El pedido ingresó ayer y deberá ser tratado por el cuerpo. Maximiliano Casasola argumentó que desea garantizar “un tiempo razonable para que la Justicia se expida” sobre el caso que lo involucro. No es el primer concejal de La Libertad Avanza que pasa por lo mismo.
CUARTO lo había adelantado la semana pasada: la situación del edil Maximiliano Casasola se complicaba luego de que su expareja brindara -el pasado 24 de abril- testimonio ante la Comisión de Disciplina del Concejo Deliberante. La misma fue descripta como “extensa y de fuerte carga emocional” por la edil Malvina Gareca. A esa declaración le siguió la del propio concejal que ejerció su derecho a defensa.
Paralelamente, la causa también avanza en la Justicia. La Fiscalía Penal de Violencia Familiar y de Género Nº1 interviene en el caso que investiga presuntas lesiones agravadas. En el pedido formal de licencia por dos meses elevado por Casasola, éste consideró que el periodo de tiempo le parece razonable para que “la Justicia se expida”. La solicitud ingresó por la mesa de entradas y deberá ser tratada y votada en el recinto por el conjunto de los concejales.
El pedido de licencia llegó el día en que la Comisión de Disciplina del Concejo Deliberante se reuniría para evaluar las posibles sanciones políticas. Tal reunión debió ser suspendida. “Hoy pospusimos la reunión sobre la sanción porque apareció un nuevo elemento y tenemos que analizarlo: el pedido de licencia”, declaró la concejala Gareca a la sección local del diario Página 12.
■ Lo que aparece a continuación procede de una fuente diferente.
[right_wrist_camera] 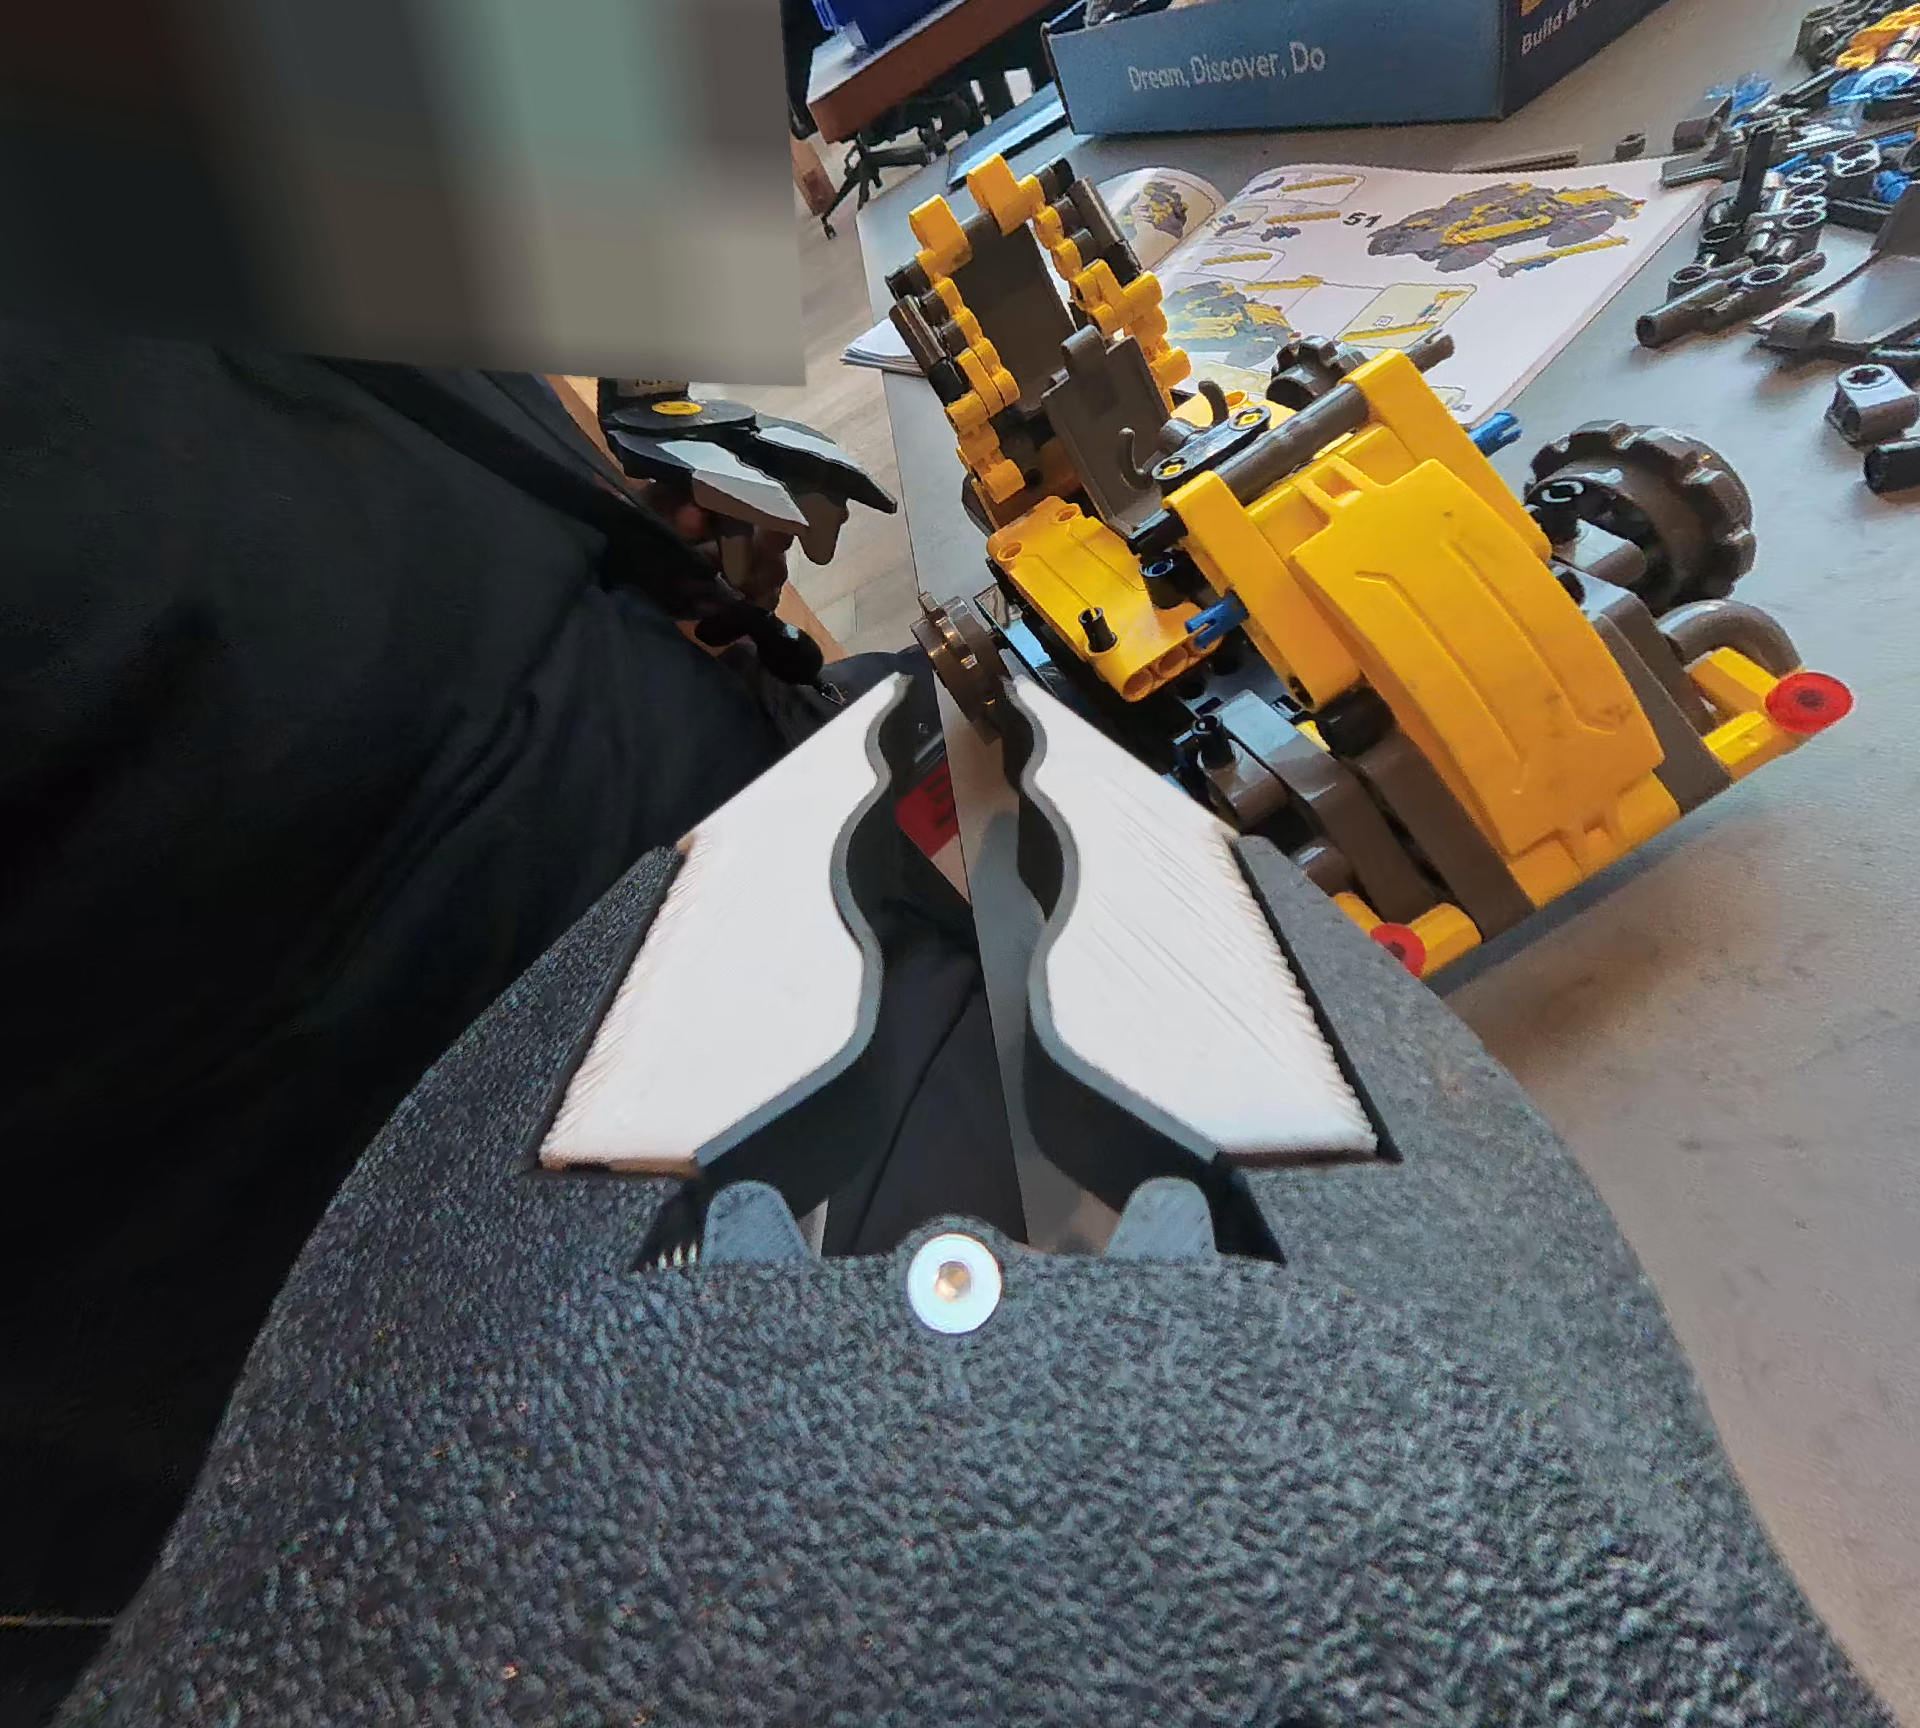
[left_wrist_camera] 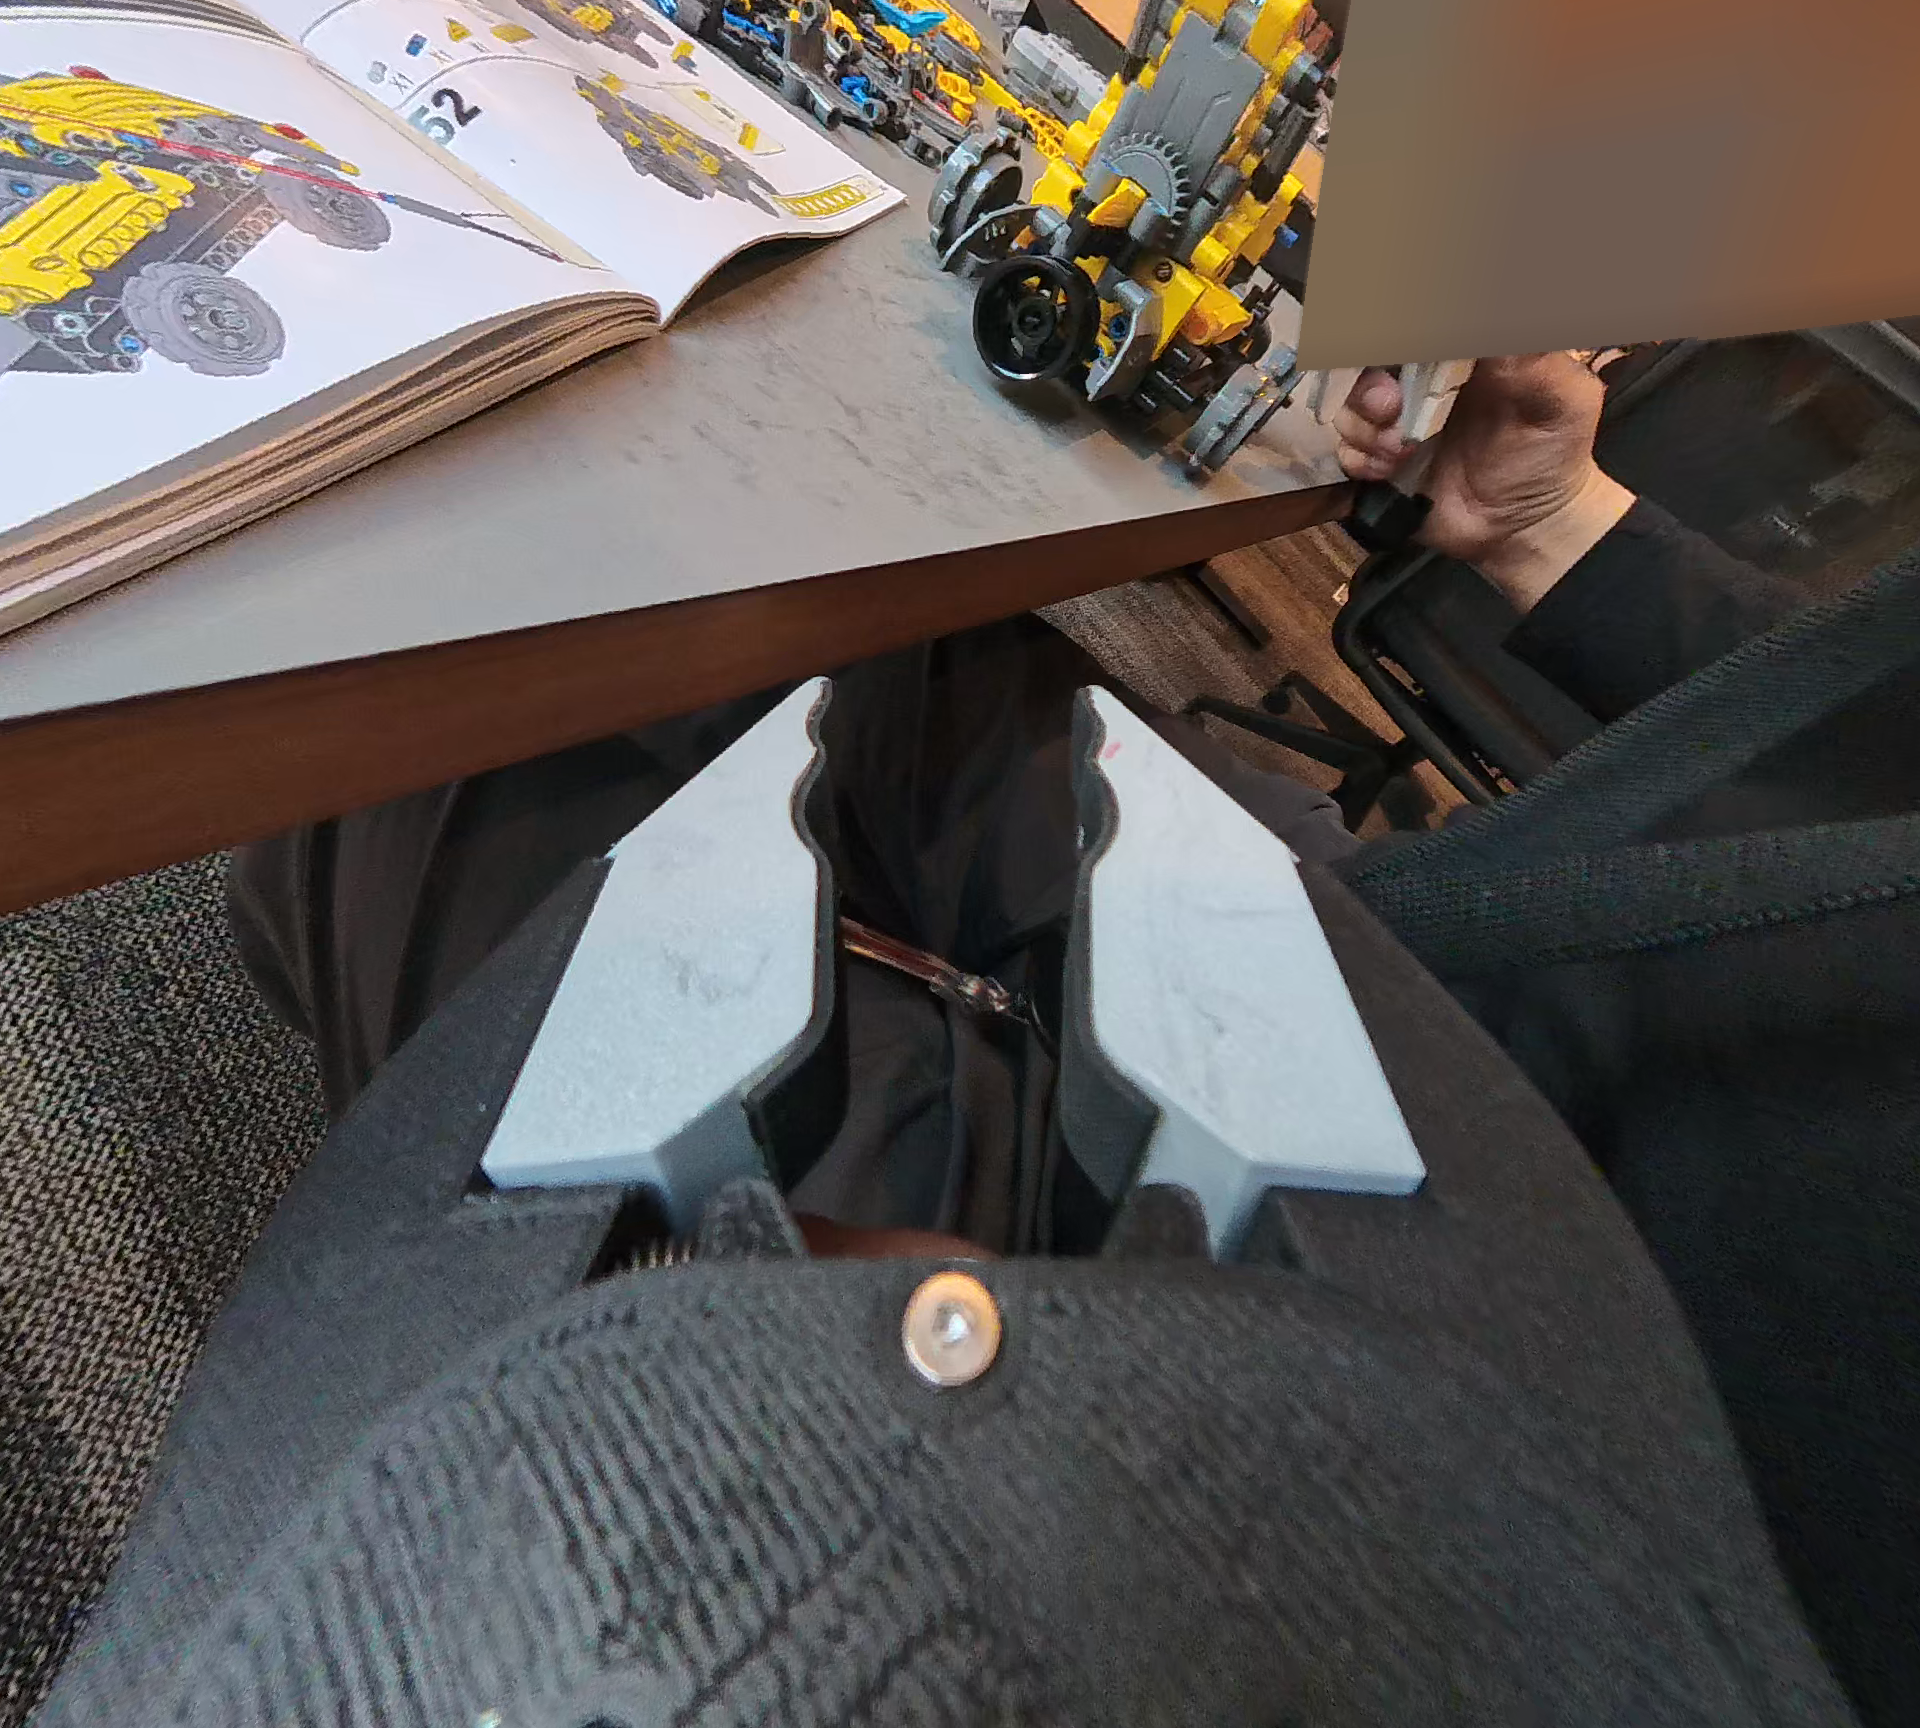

“La Comisión de Disciplina fue activada a comienzos de marzo, tras la difusión pública de la denuncia penal contra el concejal. Luego de una primera etapa, el caso se reactivó a mediados de abril con una dinámica más concreta: audiencias, incorporación de pruebas y evaluación de los hechos”, recordó el mismo medio.
No es el primer caso: hace menos de un año, otro concejal libertario, Pablo López, fue denunciado por su pareja. Lo destituyeron, pero en diciembre volvió a asumir. Por ahora sigue en su banca.